◆ **WHAT THE TASK REQUIRES**: Would you write out all the records again, exactly?

◆ **RECORDS**:
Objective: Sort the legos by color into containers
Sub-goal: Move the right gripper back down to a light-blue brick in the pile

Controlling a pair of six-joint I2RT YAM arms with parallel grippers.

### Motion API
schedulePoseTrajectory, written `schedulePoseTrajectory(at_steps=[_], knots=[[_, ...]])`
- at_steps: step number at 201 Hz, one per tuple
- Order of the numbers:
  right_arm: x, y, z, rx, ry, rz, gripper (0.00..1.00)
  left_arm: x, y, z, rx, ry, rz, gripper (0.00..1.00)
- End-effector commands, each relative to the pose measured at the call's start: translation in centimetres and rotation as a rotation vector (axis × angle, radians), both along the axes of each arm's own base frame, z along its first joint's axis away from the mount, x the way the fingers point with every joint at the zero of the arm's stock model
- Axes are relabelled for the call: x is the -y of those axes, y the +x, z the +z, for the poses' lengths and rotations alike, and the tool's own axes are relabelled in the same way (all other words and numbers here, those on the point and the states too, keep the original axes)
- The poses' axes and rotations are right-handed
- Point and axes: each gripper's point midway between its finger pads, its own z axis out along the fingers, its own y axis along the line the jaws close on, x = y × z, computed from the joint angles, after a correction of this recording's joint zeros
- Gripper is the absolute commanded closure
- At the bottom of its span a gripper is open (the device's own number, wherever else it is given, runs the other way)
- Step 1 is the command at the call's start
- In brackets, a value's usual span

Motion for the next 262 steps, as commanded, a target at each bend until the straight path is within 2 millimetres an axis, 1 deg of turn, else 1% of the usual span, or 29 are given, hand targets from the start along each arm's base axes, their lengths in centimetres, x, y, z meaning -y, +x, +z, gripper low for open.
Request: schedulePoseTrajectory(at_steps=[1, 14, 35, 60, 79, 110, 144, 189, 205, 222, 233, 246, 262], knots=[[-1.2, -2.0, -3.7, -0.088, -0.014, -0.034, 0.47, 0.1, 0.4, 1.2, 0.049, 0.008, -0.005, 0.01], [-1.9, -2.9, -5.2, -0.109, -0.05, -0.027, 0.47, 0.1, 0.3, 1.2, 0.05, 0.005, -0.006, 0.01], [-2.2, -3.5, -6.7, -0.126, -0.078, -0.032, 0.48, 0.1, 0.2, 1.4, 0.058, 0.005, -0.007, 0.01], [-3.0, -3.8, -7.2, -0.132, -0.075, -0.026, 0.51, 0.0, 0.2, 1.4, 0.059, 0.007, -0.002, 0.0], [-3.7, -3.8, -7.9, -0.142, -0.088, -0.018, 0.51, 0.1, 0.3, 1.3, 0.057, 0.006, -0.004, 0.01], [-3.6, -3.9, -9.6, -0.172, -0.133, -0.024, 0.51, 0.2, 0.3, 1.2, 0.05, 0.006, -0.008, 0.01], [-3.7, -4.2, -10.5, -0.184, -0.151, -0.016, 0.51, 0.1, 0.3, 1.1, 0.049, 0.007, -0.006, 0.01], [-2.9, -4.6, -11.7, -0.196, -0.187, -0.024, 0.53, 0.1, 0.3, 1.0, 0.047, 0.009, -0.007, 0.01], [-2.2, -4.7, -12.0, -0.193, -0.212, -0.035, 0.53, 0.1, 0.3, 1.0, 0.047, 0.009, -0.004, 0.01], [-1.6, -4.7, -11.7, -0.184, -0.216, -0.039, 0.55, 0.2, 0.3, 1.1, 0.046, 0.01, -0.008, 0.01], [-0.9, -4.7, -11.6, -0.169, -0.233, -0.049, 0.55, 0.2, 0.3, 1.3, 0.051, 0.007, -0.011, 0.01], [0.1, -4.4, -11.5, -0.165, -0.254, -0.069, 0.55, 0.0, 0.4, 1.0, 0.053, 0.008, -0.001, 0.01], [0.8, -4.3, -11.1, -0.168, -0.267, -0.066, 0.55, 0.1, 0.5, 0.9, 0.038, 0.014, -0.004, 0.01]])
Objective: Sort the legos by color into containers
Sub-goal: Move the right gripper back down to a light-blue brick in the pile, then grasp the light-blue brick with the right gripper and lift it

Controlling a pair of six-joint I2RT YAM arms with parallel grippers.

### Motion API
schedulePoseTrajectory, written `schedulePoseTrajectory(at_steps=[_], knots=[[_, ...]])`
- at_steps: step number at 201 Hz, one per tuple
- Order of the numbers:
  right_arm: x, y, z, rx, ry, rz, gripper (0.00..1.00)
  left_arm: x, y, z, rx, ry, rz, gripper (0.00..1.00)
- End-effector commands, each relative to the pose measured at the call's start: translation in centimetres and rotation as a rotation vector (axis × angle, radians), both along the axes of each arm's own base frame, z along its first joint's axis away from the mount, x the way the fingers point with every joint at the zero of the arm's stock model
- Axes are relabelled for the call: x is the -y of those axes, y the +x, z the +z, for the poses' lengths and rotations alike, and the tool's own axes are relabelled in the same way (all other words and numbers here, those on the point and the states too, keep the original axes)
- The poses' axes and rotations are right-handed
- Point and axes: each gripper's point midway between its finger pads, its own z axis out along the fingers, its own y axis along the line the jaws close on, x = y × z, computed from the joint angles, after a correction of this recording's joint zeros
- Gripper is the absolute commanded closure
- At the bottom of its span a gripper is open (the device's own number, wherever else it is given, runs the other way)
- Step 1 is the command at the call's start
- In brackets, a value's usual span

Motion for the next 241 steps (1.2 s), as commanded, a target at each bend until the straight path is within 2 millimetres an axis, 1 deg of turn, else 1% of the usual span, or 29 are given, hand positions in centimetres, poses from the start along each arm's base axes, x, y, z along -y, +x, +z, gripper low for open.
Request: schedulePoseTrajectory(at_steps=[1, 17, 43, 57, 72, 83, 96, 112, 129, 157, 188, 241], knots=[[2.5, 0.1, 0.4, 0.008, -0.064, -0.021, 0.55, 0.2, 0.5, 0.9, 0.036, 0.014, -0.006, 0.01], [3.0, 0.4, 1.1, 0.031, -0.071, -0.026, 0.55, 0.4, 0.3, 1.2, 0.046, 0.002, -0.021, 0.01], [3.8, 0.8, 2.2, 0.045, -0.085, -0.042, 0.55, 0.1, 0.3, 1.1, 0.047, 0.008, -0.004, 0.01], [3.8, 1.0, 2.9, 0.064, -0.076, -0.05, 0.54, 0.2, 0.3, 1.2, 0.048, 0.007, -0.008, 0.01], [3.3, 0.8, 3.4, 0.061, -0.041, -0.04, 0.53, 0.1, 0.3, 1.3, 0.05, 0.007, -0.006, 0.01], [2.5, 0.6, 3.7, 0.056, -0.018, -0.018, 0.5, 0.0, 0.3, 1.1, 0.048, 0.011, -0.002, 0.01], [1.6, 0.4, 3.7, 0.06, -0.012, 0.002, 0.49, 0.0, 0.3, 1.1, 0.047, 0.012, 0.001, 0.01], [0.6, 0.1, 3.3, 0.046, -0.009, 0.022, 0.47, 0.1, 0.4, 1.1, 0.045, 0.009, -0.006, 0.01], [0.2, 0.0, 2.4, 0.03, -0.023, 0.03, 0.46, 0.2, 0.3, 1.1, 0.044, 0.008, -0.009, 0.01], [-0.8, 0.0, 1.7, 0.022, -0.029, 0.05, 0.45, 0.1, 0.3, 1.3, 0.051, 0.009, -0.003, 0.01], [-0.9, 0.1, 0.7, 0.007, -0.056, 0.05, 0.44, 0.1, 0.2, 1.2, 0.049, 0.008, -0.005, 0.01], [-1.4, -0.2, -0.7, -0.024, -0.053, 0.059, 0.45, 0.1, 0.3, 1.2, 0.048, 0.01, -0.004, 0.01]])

◆ **WRITTEN RESPONSE**:
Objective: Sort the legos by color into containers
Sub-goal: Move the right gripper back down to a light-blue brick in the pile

Controlling a pair of six-joint I2RT YAM arms with parallel grippers.

### Motion API
schedulePoseTrajectory, written `schedulePoseTrajectory(at_steps=[_], knots=[[_, ...]])`
- at_steps: step number at 201 Hz, one per tuple
- Order of the numbers:
  right_arm: x, y, z, rx, ry, rz, gripper (0.00..1.00)
  left_arm: x, y, z, rx, ry, rz, gripper (0.00..1.00)
- End-effector commands, each relative to the pose measured at the call's start: translation in centimetres and rotation as a rotation vector (axis × angle, radians), both along the axes of each arm's own base frame, z along its first joint's axis away from the mount, x the way the fingers point with every joint at the zero of the arm's stock model
- Axes are relabelled for the call: x is the -y of those axes, y the +x, z the +z, for the poses' lengths and rotations alike, and the tool's own axes are relabelled in the same way (all other words and numbers here, those on the point and the states too, keep the original axes)
- The poses' axes and rotations are right-handed
- Point and axes: each gripper's point midway between its finger pads, its own z axis out along the fingers, its own y axis along the line the jaws close on, x = y × z, computed from the joint angles, after a correction of this recording's joint zeros
- Gripper is the absolute commanded closure
- At the bottom of its span a gripper is open (the device's own number, wherever else it is given, runs the other way)
- Step 1 is the command at the call's start
- In brackets, a value's usual span

Motion for the next 262 steps, as commanded, a target at each bend until the straight path is within 2 millimetres an axis, 1 deg of turn, else 1% of the usual span, or 29 are given, hand targets from the start along each arm's base axes, their lengths in centimetres, x, y, z meaning -y, +x, +z, gripper low for open.
Request: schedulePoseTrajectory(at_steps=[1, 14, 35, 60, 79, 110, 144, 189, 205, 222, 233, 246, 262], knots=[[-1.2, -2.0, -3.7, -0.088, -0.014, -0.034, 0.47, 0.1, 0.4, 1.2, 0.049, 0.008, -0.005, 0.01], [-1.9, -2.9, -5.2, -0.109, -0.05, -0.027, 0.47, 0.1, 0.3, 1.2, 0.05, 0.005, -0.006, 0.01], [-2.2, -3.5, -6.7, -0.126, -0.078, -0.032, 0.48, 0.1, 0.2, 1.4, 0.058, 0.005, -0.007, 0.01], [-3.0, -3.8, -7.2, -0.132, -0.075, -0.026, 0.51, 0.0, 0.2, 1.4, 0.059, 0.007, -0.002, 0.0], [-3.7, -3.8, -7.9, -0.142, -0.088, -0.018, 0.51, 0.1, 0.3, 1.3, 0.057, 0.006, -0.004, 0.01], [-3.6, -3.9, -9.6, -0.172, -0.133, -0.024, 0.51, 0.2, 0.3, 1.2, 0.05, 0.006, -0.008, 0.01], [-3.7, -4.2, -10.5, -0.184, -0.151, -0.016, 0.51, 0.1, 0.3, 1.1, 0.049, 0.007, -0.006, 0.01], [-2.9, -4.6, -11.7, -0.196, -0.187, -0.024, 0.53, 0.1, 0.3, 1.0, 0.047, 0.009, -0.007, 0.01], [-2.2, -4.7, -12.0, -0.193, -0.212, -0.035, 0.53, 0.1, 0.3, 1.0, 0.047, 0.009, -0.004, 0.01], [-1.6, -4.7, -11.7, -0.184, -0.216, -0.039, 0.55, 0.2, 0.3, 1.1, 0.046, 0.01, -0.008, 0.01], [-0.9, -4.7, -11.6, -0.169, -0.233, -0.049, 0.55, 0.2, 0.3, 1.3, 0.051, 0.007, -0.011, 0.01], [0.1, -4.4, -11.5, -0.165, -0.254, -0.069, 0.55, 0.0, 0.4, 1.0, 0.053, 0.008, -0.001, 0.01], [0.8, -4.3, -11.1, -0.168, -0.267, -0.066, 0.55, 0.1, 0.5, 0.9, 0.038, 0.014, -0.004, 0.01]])
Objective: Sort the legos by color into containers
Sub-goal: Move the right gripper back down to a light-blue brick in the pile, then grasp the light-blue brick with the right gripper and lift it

Controlling a pair of six-joint I2RT YAM arms with parallel grippers.

### Motion API
schedulePoseTrajectory, written `schedulePoseTrajectory(at_steps=[_], knots=[[_, ...]])`
- at_steps: step number at 201 Hz, one per tuple
- Order of the numbers:
  right_arm: x, y, z, rx, ry, rz, gripper (0.00..1.00)
  left_arm: x, y, z, rx, ry, rz, gripper (0.00..1.00)
- End-effector commands, each relative to the pose measured at the call's start: translation in centimetres and rotation as a rotation vector (axis × angle, radians), both along the axes of each arm's own base frame, z along its first joint's axis away from the mount, x the way the fingers point with every joint at the zero of the arm's stock model
- Axes are relabelled for the call: x is the -y of those axes, y the +x, z the +z, for the poses' lengths and rotations alike, and the tool's own axes are relabelled in the same way (all other words and numbers here, those on the point and the states too, keep the original axes)
- The poses' axes and rotations are right-handed
- Point and axes: each gripper's point midway between its finger pads, its own z axis out along the fingers, its own y axis along the line the jaws close on, x = y × z, computed from the joint angles, after a correction of this recording's joint zeros
- Gripper is the absolute commanded closure
- At the bottom of its span a gripper is open (the device's own number, wherever else it is given, runs the other way)
- Step 1 is the command at the call's start
- In brackets, a value's usual span

Motion for the next 241 steps (1.2 s), as commanded, a target at each bend until the straight path is within 2 millimetres an axis, 1 deg of turn, else 1% of the usual span, or 29 are given, hand positions in centimetres, poses from the start along each arm's base axes, x, y, z along -y, +x, +z, gripper low for open.
Request: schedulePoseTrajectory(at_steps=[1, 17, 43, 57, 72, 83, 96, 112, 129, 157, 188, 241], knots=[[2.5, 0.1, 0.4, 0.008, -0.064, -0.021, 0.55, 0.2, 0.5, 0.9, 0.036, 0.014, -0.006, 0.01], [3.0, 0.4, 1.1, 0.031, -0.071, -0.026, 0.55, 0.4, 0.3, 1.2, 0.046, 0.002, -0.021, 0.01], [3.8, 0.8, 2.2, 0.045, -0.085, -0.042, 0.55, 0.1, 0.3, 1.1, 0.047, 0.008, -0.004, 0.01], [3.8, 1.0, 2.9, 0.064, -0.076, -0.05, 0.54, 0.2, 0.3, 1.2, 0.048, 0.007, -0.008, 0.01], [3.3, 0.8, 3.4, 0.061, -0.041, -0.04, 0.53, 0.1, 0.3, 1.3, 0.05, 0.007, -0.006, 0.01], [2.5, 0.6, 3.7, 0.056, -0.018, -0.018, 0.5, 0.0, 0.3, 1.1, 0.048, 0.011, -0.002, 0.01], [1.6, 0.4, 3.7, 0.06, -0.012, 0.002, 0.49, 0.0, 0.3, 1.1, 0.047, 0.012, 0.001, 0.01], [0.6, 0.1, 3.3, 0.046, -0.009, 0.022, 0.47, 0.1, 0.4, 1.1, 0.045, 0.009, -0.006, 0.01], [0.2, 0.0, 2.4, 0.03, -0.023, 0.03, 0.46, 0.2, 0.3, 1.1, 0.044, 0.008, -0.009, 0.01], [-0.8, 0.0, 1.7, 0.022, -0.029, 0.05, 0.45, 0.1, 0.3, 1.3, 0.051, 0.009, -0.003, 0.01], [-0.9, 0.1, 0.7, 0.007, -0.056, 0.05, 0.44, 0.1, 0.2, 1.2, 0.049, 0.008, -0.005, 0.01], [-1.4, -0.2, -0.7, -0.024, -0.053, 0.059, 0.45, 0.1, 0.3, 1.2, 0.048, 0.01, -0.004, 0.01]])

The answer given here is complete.